É claro que não ler romances ou valorizar a produtividade não quer dizer necessariamente que uma pessoa não tenha empatia, da mesma forma que ler ficção não transforma automaticamente uma pessoa em alguém mais sensível ao outro. Mas há, sim, estudos que indicam uma relação entre a leitura de ficção e o desenvolvimento da empatia e, na maioria das vezes, isso falta em muitos dos discursos que exaltam apenas a eficiência.
E é claro também que esse padrão de insegurança e de masculinidade estóica não é exclusivamente brasileiro. Como apontou uma matéria da Dazed que causou bafafá no meio do ano passado, muitos homens do Reino Unido, sobretudo os heterossexuais, tendem a evitar a ficção e, quando recorrem à leitura, preferem livros de não ficção com apelo à produtividade, melhoria pessoal e conhecimento prático. Não estamos sozinhos — e, nesse caso, isso não é um alívio.

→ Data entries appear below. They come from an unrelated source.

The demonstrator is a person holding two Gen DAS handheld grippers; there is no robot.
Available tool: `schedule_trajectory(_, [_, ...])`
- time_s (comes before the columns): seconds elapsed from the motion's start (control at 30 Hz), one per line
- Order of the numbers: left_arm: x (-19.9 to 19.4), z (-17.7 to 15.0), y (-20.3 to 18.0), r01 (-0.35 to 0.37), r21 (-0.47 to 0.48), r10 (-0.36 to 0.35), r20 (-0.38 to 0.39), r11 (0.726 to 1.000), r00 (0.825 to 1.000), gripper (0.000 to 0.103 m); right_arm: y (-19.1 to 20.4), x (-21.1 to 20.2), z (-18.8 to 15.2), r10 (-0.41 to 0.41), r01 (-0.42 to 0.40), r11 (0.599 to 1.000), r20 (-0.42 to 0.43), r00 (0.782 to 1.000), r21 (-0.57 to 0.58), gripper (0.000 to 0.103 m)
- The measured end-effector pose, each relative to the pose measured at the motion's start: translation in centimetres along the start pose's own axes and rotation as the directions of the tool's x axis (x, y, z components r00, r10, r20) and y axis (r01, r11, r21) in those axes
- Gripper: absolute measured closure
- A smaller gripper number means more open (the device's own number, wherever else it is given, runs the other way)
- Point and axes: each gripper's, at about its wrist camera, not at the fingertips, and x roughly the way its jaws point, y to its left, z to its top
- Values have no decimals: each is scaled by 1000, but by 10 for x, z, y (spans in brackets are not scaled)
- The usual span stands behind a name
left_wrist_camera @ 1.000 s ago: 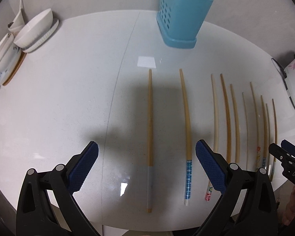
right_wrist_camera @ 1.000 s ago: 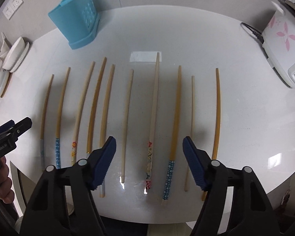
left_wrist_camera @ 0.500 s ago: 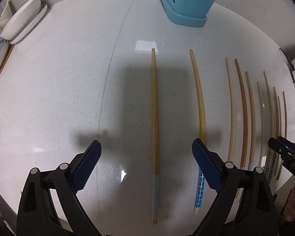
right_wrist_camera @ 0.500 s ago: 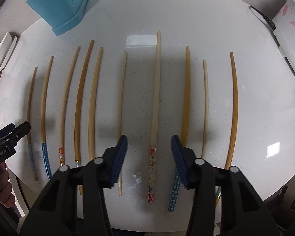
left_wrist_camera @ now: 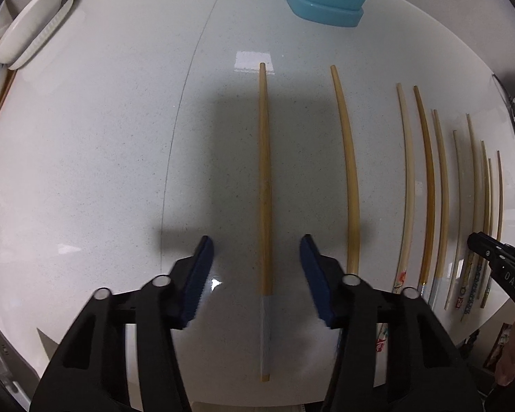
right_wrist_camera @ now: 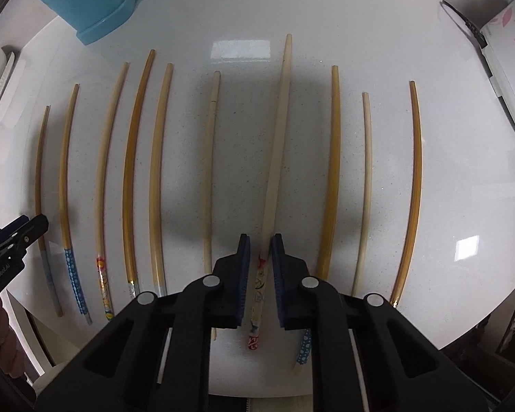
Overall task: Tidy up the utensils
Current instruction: 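Lower and close the left tool on a blue-ended chopstick while the right tool grasps a red-patterned chopstick, then lift both held chopsticks and carry them toward the blue utensil holder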
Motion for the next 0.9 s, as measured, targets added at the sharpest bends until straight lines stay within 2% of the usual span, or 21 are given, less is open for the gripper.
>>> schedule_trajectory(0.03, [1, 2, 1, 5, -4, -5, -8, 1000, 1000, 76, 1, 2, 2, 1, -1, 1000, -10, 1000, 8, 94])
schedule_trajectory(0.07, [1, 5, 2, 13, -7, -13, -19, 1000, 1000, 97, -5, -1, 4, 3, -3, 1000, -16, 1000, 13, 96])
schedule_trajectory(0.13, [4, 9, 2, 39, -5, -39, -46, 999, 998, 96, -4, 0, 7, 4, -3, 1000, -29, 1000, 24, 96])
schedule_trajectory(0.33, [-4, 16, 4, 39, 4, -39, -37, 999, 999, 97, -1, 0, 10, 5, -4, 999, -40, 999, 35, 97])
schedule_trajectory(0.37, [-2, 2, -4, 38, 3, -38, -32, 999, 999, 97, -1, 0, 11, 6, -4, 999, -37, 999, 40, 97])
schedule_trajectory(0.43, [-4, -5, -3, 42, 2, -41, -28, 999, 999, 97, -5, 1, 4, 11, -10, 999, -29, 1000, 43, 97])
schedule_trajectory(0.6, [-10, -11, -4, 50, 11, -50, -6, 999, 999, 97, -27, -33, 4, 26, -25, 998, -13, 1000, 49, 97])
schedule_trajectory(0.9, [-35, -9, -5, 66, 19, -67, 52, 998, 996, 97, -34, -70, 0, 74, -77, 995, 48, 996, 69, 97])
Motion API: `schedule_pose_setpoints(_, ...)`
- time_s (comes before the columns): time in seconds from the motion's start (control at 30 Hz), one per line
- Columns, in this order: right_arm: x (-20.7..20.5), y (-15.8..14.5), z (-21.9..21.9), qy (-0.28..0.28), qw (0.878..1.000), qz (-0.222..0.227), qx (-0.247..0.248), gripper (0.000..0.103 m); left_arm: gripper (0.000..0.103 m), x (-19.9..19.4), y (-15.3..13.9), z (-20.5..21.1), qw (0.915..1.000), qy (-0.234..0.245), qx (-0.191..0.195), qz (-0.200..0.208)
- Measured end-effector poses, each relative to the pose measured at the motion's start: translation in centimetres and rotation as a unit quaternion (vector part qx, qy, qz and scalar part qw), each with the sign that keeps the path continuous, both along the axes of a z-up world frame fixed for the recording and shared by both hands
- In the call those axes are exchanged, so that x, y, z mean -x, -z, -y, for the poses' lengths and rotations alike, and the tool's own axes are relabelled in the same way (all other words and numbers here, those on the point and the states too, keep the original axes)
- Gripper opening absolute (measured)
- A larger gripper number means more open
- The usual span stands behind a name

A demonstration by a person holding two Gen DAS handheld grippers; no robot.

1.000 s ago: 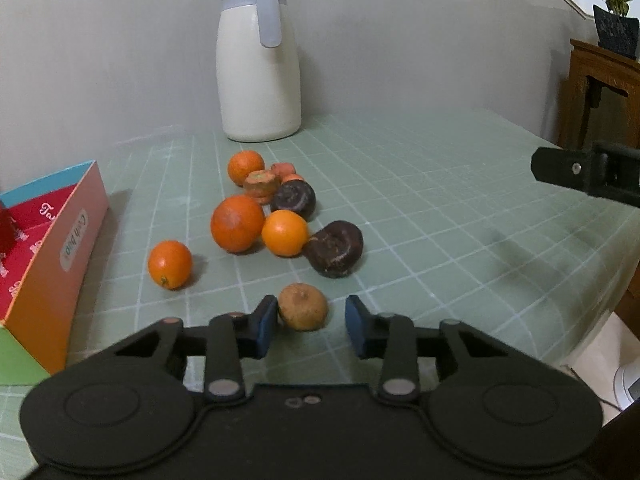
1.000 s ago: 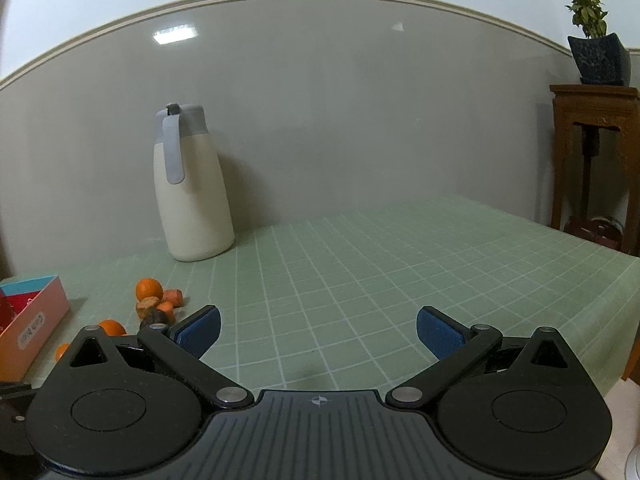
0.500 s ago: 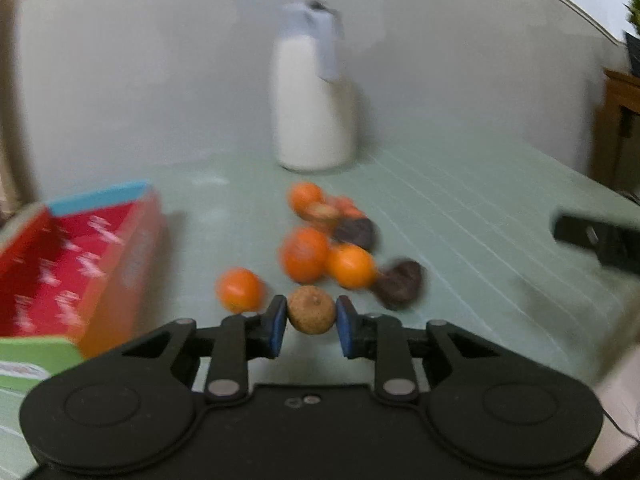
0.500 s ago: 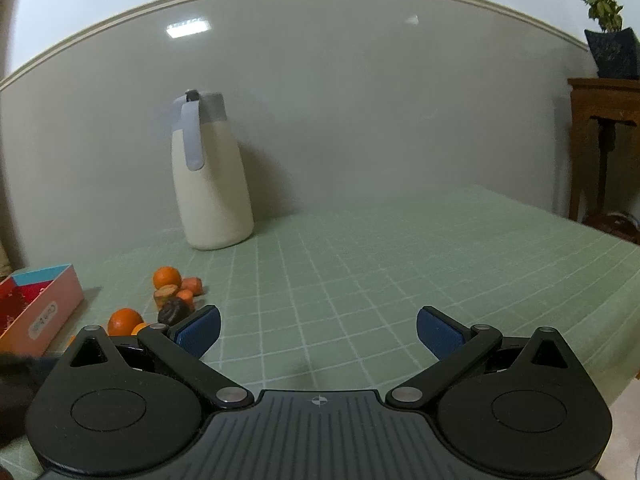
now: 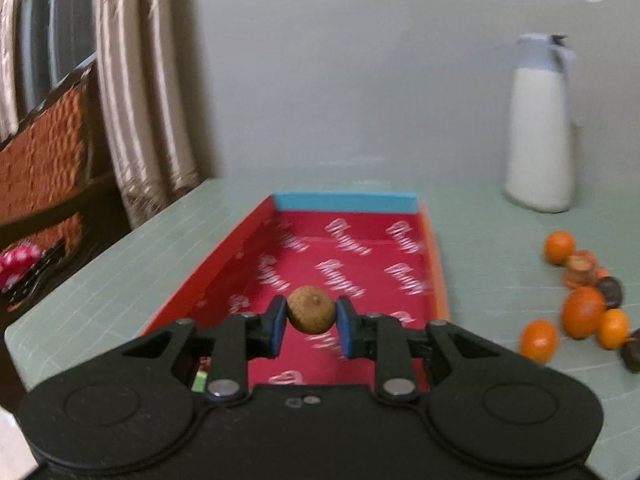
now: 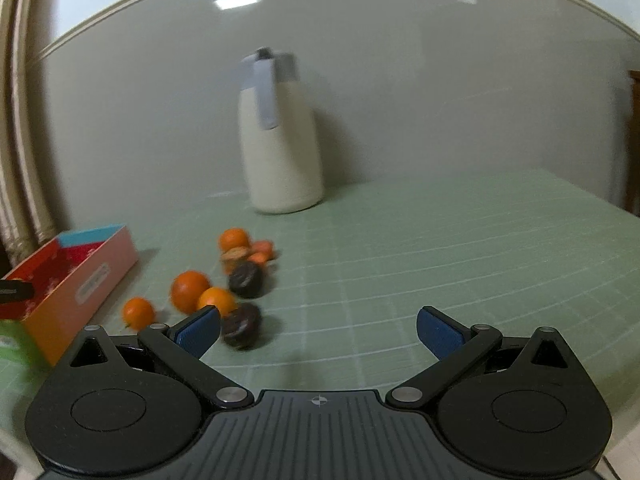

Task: Organize fruits
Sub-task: 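Carry the nut with the left tool over the box and release, then close the right tool on the dark round fruit while the left tool withdraws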

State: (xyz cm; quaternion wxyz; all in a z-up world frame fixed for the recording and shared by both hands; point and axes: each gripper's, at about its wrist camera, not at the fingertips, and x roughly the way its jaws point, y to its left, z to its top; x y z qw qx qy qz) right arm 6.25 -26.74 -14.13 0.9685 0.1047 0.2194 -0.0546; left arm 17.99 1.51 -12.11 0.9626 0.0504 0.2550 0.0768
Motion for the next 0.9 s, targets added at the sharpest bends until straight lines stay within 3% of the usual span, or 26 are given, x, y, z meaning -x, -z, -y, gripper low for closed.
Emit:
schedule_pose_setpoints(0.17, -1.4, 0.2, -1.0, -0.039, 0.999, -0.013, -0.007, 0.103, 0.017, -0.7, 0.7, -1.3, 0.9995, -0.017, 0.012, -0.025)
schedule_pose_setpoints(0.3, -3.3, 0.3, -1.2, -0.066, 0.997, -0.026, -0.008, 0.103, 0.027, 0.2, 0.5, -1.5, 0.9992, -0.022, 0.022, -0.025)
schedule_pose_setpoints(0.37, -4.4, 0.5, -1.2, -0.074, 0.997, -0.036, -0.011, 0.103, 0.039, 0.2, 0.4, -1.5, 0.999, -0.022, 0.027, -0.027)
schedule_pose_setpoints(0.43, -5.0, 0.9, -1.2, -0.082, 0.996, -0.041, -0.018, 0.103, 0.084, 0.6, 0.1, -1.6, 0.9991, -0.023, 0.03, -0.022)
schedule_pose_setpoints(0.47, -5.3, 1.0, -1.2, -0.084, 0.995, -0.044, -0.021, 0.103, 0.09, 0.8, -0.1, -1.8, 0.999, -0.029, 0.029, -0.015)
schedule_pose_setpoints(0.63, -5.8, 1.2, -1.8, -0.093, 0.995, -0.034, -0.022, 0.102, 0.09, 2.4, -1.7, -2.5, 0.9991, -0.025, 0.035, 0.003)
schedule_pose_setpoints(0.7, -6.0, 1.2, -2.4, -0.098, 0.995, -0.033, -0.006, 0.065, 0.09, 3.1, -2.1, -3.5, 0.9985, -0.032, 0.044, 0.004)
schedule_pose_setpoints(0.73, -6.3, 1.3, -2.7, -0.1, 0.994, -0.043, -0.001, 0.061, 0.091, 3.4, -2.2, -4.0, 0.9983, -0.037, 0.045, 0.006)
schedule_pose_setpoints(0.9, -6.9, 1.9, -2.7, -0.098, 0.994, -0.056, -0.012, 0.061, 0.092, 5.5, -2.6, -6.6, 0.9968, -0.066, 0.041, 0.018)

A masculinidade, ainda marcada por traços de virilidade engessada, não abre espaço para o tipo de entrega emocional que a leitura de um romance exige. No Brasil, onde as taxas de depressão entre homens crescem e a busca por modelos positivos de masculinidade é urgente, o romance poderia ser uma rota alternativa. Não é exagero dizer que ler romances poderia ajudar a salvar vidas. Ao criar vínculos invisíveis com personagens, ao exercitar o músculo da empatia, o homem leitor deixaria de ser apenas espectador da própria rigidez. Tornaria-se, também, aquele que sente, sem precisar pedir desculpas por isso.
Talvez esteja aí a verdadeira “ameaça” do romance: ele nos convida a parar. A desacelerar o passo, suspender as metas, silenciar as notificações internas. E parar, para muitos homens, ainda é sinônimo de fracasso. Mas se há algo de urgente no Brasil de hoje — e nos homens brasileiros, sobretudo — é a necessidade de reaprender a parar. De sair do modo “otimizar” e se permitir estar com um livro sem a cobrança de sair dele mais produtivo, mais forte, mais eficiente. Apenas estar. Ler por ler. Sentir por sentir.
Seria fácil dizer que a perda é deles, e que lidem com isso. Que são os homens que deixam de acessar um repertório emocional mais vasto, que vivem presos em um modelo de masculinidade sufocante. Mas o buraco é mais fundo. Uma sociedade em que metade dos seus integrantes se afasta da ficção, da escuta e da vulnerabilidade não é uma sociedade equilibrada. Quando os homens se blindam contra o sentir, todas as relações empobrecem: afetivas, familiares, profissionais.
Há muito futuro nas páginas de um romance. Um futuro muito mais empático e menos violento. Mas, para alcançá-lo, essas páginas precisam ser folheadas.